Perrin resolves rumours about his dalliance with Berelain, understands his nature as a Wolfbrother, defeats Slayer, and confronts his guilt over killing for the first time. Egwene beseeches Gawyn to obey her, yet finds treating him as a partner is the path that leads to his love, his bond, and saving the Tower. Elayne gains cannons, another throne, an army, and uncovers a plot to invade Andor. Mat dispatches the gholam, creates cannons, and enters the trickster realm of the Aelfinn and Eelfinn to rescue Moiraine, who still has a role to play. Lan grudgingly accepts help on his quest, then leads his people towards a final confrontation with the Shadow. Aviendha becomes a Wise One but learns of a fate far worse than death for her people unless they find new purpose. And Rand fears nothing, unperturbed by any events or threats, whether a circle of channelers or an army of Trollocs, for he can seemingly do anything.
All of the characters have now attained the summit of their power and influence in the world, ruling nations and people, just in time for the Last Battle. While the title Towers of Midnight refers to the Forsaken, they are squashed before the newfound might at the Heroes’ command.

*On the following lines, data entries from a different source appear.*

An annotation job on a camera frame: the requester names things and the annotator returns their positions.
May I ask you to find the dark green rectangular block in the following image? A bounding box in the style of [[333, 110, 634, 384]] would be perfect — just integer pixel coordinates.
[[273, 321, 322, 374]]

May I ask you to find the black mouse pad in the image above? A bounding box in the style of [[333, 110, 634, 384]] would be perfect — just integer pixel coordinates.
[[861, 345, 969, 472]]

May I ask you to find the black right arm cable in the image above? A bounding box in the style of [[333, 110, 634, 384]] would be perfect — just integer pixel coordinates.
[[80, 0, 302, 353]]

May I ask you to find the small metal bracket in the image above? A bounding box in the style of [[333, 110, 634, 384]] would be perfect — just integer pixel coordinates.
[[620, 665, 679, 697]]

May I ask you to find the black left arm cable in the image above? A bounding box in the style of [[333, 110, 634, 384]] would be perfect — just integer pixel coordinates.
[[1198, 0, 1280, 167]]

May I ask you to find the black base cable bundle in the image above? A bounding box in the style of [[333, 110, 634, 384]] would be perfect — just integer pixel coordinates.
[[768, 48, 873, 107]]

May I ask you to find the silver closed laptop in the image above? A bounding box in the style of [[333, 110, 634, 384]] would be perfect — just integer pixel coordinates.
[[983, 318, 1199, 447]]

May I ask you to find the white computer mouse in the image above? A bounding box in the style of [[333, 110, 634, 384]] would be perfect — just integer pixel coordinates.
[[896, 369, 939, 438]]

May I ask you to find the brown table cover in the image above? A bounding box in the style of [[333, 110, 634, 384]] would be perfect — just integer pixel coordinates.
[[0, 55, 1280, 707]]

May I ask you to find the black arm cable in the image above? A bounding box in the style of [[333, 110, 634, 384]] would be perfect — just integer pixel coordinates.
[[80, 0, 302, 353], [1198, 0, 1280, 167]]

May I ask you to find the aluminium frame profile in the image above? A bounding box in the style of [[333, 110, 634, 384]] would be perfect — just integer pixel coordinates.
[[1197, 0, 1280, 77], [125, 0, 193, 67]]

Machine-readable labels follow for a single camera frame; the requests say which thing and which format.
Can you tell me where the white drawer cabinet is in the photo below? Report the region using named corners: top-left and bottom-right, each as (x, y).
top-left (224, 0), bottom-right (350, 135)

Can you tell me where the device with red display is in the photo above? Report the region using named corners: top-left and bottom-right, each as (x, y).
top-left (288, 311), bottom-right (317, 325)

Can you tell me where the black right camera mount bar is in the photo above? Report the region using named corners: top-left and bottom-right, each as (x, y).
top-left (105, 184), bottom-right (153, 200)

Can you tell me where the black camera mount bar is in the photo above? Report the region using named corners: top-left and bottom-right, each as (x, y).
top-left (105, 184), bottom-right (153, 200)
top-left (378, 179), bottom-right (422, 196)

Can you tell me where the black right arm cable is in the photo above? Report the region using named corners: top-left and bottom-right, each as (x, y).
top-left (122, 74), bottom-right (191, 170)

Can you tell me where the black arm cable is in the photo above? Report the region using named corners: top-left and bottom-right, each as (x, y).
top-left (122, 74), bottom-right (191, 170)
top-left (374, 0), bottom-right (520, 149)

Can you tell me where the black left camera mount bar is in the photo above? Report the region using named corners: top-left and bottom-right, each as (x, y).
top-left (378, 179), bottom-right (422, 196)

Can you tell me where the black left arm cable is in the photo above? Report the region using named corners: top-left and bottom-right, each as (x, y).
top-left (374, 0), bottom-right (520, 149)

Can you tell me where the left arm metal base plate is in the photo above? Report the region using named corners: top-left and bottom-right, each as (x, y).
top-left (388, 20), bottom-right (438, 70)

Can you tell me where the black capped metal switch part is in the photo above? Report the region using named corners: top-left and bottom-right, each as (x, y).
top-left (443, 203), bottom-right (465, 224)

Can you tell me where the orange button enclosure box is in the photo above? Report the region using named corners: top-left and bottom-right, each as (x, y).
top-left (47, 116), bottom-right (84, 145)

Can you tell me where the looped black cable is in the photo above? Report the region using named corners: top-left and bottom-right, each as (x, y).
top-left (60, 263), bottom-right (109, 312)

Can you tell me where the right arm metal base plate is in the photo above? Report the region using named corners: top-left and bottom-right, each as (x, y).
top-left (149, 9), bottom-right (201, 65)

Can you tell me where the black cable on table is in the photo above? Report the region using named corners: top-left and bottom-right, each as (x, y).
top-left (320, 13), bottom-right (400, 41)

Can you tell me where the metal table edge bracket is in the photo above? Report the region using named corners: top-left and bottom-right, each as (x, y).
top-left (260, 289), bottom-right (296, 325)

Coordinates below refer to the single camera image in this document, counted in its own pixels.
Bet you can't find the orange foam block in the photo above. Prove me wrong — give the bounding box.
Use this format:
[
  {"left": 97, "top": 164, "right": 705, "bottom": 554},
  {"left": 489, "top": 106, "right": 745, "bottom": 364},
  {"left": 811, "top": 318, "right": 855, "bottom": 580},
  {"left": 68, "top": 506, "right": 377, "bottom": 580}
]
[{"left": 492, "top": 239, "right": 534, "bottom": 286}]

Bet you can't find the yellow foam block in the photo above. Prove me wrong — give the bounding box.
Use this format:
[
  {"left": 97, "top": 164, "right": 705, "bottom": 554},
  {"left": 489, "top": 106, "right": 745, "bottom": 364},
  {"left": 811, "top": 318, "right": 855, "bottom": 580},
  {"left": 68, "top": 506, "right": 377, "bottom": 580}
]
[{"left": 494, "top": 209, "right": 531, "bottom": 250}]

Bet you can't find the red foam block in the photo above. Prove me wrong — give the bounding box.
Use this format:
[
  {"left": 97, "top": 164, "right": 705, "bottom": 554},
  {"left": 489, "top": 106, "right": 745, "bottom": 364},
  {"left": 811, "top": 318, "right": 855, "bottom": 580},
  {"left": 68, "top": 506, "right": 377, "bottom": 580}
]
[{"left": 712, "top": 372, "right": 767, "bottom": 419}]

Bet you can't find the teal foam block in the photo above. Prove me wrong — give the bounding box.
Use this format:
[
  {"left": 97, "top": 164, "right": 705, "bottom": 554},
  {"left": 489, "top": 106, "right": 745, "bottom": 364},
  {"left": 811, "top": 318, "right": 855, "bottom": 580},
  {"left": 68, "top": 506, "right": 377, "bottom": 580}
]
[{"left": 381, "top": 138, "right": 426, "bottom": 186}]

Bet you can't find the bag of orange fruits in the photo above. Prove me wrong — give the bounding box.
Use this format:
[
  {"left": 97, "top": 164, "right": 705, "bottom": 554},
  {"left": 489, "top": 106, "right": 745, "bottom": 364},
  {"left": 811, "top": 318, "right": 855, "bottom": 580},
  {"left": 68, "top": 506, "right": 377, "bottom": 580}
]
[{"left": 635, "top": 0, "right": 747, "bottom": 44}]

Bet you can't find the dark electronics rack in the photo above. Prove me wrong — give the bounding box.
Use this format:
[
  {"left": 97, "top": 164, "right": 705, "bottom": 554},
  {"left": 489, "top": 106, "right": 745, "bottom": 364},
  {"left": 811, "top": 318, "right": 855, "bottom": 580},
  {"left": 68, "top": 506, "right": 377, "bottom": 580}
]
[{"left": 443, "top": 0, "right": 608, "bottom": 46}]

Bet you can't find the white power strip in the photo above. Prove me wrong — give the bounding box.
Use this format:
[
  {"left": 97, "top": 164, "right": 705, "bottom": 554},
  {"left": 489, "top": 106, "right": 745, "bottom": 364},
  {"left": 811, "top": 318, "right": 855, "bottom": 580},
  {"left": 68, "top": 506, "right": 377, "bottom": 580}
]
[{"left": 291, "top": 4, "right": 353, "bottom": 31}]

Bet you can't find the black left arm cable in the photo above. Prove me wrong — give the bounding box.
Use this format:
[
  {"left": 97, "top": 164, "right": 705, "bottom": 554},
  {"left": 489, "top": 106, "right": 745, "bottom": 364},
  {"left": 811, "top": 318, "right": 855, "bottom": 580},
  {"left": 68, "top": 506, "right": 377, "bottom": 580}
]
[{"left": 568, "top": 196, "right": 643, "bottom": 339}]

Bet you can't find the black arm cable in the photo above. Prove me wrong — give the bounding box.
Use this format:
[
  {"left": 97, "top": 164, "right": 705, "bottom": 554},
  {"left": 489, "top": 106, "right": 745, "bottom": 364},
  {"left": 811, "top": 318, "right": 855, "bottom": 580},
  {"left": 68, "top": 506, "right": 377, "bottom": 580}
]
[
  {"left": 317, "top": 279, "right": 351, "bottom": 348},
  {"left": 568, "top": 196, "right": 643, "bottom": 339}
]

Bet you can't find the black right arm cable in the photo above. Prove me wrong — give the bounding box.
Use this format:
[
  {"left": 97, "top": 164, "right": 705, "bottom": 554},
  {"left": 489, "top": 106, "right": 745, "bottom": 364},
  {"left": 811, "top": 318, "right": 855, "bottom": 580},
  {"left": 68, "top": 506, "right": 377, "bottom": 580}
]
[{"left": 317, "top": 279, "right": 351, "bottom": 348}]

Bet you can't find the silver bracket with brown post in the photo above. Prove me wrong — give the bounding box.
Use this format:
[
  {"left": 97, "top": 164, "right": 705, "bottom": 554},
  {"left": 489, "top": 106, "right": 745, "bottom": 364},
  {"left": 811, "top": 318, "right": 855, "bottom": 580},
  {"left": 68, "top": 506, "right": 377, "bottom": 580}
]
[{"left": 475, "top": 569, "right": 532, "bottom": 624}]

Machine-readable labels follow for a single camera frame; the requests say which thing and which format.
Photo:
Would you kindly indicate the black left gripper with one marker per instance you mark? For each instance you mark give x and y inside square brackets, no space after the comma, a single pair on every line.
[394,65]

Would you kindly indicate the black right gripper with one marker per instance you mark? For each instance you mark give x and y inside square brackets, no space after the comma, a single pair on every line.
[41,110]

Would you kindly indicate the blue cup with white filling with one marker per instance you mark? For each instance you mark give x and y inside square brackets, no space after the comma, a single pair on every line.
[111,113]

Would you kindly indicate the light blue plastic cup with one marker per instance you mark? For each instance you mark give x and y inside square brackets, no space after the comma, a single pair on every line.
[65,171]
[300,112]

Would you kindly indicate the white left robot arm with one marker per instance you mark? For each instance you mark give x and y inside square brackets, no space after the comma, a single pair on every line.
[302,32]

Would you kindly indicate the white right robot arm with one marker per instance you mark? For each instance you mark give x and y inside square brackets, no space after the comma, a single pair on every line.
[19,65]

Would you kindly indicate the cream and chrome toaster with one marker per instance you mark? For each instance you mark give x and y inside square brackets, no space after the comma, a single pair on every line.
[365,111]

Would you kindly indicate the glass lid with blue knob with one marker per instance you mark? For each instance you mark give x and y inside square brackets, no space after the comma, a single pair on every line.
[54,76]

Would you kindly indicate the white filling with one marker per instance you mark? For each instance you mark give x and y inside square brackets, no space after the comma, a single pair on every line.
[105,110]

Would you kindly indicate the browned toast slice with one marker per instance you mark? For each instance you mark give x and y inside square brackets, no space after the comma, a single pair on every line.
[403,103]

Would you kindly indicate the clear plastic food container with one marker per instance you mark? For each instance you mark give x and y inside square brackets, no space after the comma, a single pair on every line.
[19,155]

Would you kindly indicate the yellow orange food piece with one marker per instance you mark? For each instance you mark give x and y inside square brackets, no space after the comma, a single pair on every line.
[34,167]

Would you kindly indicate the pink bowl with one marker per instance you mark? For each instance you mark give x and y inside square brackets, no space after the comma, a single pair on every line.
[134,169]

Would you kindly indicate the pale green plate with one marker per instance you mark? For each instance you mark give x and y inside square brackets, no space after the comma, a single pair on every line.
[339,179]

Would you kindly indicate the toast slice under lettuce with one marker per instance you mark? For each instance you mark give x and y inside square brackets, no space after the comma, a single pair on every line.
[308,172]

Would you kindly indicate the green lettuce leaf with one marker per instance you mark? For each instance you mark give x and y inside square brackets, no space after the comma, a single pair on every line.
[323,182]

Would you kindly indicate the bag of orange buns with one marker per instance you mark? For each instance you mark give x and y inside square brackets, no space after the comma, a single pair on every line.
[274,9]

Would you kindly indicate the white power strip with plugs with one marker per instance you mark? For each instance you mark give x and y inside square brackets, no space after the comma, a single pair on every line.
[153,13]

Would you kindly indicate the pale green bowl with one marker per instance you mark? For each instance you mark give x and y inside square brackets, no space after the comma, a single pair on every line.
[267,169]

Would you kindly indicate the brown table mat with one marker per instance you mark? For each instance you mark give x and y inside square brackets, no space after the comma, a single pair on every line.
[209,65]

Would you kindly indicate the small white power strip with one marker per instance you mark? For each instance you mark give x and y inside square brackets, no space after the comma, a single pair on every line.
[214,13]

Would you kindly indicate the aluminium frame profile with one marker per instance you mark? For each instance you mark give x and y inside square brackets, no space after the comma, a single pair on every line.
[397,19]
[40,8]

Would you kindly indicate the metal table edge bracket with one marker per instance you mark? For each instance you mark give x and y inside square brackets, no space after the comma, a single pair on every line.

Several aspects of the book echo events early in the series, particularly The Great Hunt, with Ingtar and Noal’s eerily similar self-sacrifice to save the heroes, Lanfear’s presence twisting at Rand’s heart, or Morgase returning to Caemlyn. Tel’aran’rhiod reappears with great importance, and both Perrin and Egwene learn how to use it to its fullest potential. The Seanchan prepare their boldest invasion yet. It stands to reason that the author put the key elements in the story early on, and as the end approaches those elements resurface.
The last remaining unfinished plot lines in Towers of Midnight will present some of the most insurmountable difficulties yet. Setting up the dire circumstances surrounding each of these was an important part of this book. The Black Tower stands impenetrable as Taim secures his stronghold, turning its inhabitants to his side one by one. The Seanchan remain unwilling to bend until Rand serves them. The Malkieri charge to their doom, alone.
Many of the early books had a magic item that acted as the focus of the story. The Eye of the World, the Horn of Valere, Callandor. Later books got away from this, but a new ter’angreal is introduced here. The dreamspike is a powerful tool, and one of them remains in the hands of the villains.
Also reintroduced is Dark Prophecy, last seen staining the walls of a cell in Fal Dara, now promising the death of Perrin before Rand is defeated. There seems no reason why these dark prophecies would be any less accurate than Min’s viewings or Egwene’s dreams or Elaida’s Foretelling. With strong allies and more personal power than ever before, the Heroes are more ready than ever to face a challenge head-on, but those foreboding elements are a reminder that there will be a price to pay for victory.
Aviendha’s future visions once again make the dire outcome of the Heroes’ decisions personal, affecting their descendents personally, and tying their future to the chain of cultural duty and responsibility stretching three millennia into the past. No matter how epic in scope the story gets, the authors bring it back to a personal level.
Obstacles must remain challenging, no matter how powerful the characters are.